Blue Mountain School District v. J.S. and Layshock v. Hermitage School District. These are two cases that we have discussed quite frequently on this blog. We have been waiting a long time to receive clarification from a high court regarding the circumstances under which schools can discipline students for their off-campus online speech and we thought these two cases would provide that guidance. As we’ve noted before, the default standard has generally been that school administrators can discipline students for off-campus behavior if it can be demonstrated that such behavior resulted in a “substantial and material disruption” of the school environment (Tinker vs. Des Moines, 1969). One problem is this issue has never really been addressed in the digital age. Another problem is, what constitutes a disruption of a ‘substantial’ caliber is clearly in the eyes of the beholder.
Take the example of Justin Layshock, the 17-year-old Hickory High School senior who in 2005 created a “nonthreatening, non‐obscene parody profile making fun of the school principal” from his grandmother’s home using her computer. The school suspended Layshock for 10 days, which was initially upheld in a 2006 hearing, but later overturned by the judge in the case, saying the school went too far. Last February, a panel of judges from the 3rd U.S. Circuit Court of Appeals weighed in and agreed.
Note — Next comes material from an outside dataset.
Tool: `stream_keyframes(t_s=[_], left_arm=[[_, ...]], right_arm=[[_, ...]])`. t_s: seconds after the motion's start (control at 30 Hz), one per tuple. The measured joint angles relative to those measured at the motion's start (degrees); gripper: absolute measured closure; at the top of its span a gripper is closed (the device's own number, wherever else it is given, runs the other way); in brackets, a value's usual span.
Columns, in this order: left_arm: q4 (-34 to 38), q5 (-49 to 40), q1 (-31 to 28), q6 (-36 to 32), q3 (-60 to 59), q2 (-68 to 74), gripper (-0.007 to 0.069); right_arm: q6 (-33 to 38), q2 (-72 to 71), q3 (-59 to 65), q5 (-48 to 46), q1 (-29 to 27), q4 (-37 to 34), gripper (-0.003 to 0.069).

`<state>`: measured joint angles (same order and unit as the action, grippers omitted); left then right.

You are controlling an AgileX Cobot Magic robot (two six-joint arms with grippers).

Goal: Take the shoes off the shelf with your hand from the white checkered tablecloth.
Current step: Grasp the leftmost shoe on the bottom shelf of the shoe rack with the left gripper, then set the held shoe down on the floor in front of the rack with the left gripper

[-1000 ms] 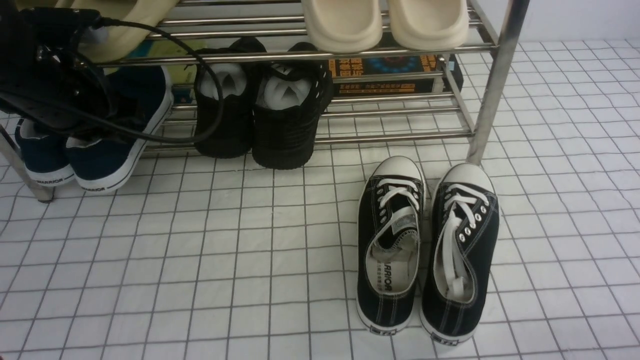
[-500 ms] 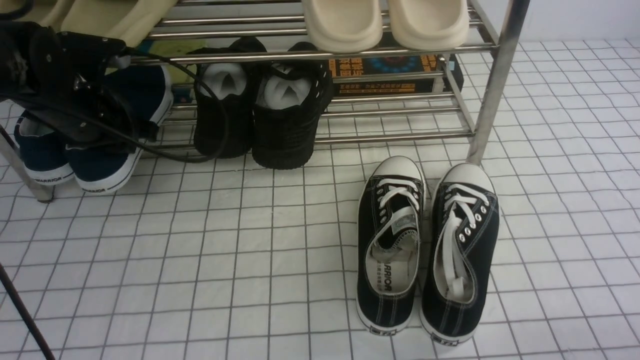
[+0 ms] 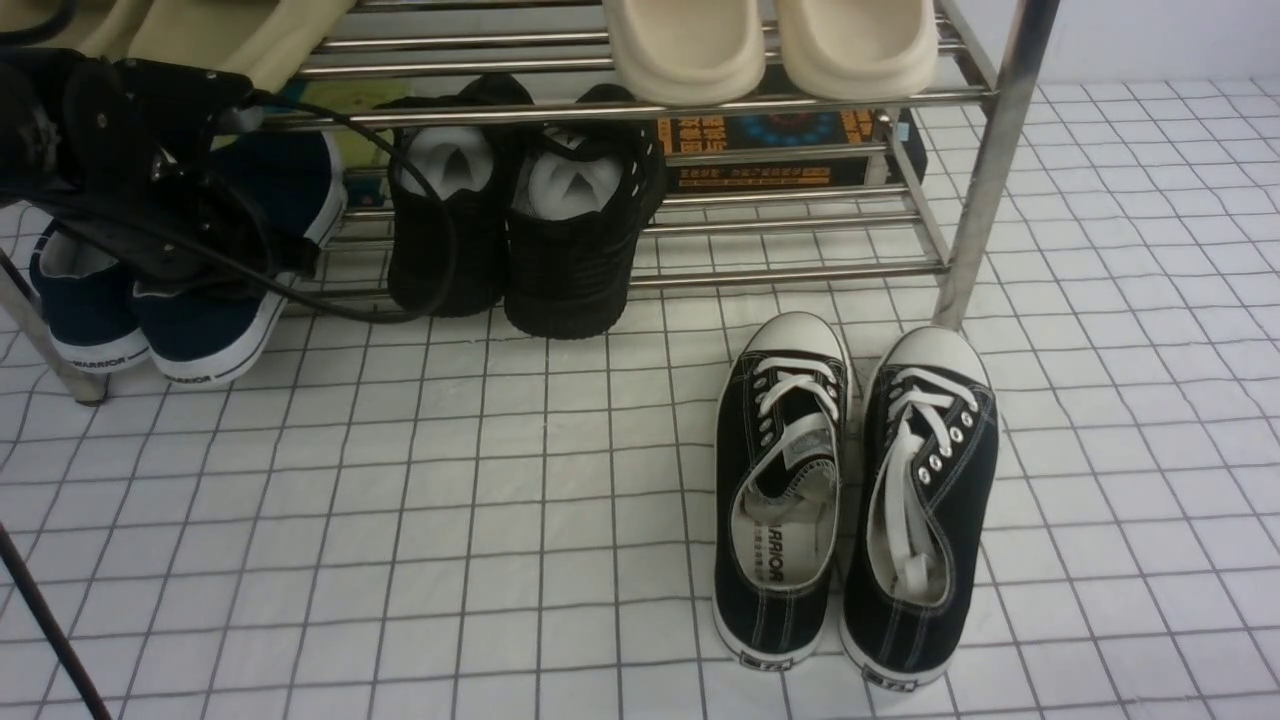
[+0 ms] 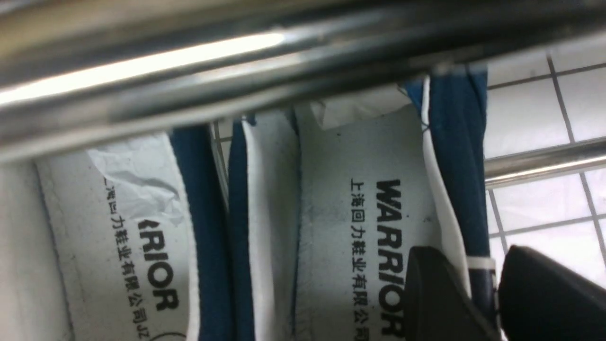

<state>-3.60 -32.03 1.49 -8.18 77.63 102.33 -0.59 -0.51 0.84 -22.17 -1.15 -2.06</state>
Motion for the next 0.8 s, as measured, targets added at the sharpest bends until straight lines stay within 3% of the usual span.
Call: stream_keyframes(t_s=[0.13,0.23,0.27,0.3,0.33,0.8], left_arm=[[0.0,0.6,0.0,0.0,0.0,0.0,0.0394],[0.0,0.7,0.0,0.0,0.0,0.0,0.0435],[0.2,0.1,0.0,0.0,0.0,0.0,0.0502],[0.3,0.0,0.0,0.0,0.0,-0.1,0.0502],[1.6,-1.4,0.0,0.0,0.0,-0.4,0.0566],[14.3,-25.2,0.0,0.3,0.0,-15.4,0.0575]], right_arm=[[0.0,0.0,0.0,0.0,0.0,0.0,0.042],[0.0,0.0,0.0,0.0,0.0,0.0,0.042],[0.0,0.0,0.0,0.0,0.0,0.0,0.042],[0.0,0.0,0.0,0.0,0.0,0.0,0.042],[0.0,0.0,0.0,0.0,0.0,0.0,0.042],[-0.1,0.0,0.0,0.0,0.0,0.0,0.042]])
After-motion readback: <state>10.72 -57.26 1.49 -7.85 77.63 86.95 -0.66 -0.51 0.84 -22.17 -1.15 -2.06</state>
In this specific case it appeared the school failed to effectively argue that Layshock’s actions caused a substantial disruption at school.
In the related case, a 14-year-old eighth-grade student from Blue Mountain Middle School also created a MySpace profile of the principal which included, among other things, an accusation that he was a “sex-obsessed pedophile.” This student was also suspended for 10 days for violating the school’s discipline code and for using the schools copyrighted material (the principal’s picture from the school’s web site) without permission. The lower court refused to grant the student a temporary restraining order or preliminary injunction ruling that schools can in fact discipline students for lewd off-campus behavior, even if such behavior doesn’t cause a substantial disruption. Another, separate panel from the 3rd U.S. Circuit Court of Appeals agreed with the lower court in an opinion that seemed inconsistent with the Layshock ruling.
In an effort to resolve these two conflicting perspectives, the 3rd U.S. Circuit Court of Appeals is now revisiting both cases, by employing a 15-judge panel instead of the original separate smaller panels. Oral arguments started today and we’ll be sure to update this post when a decision is reached. What do you think the judges will decide? At what point can schools take action? At what point must they take action?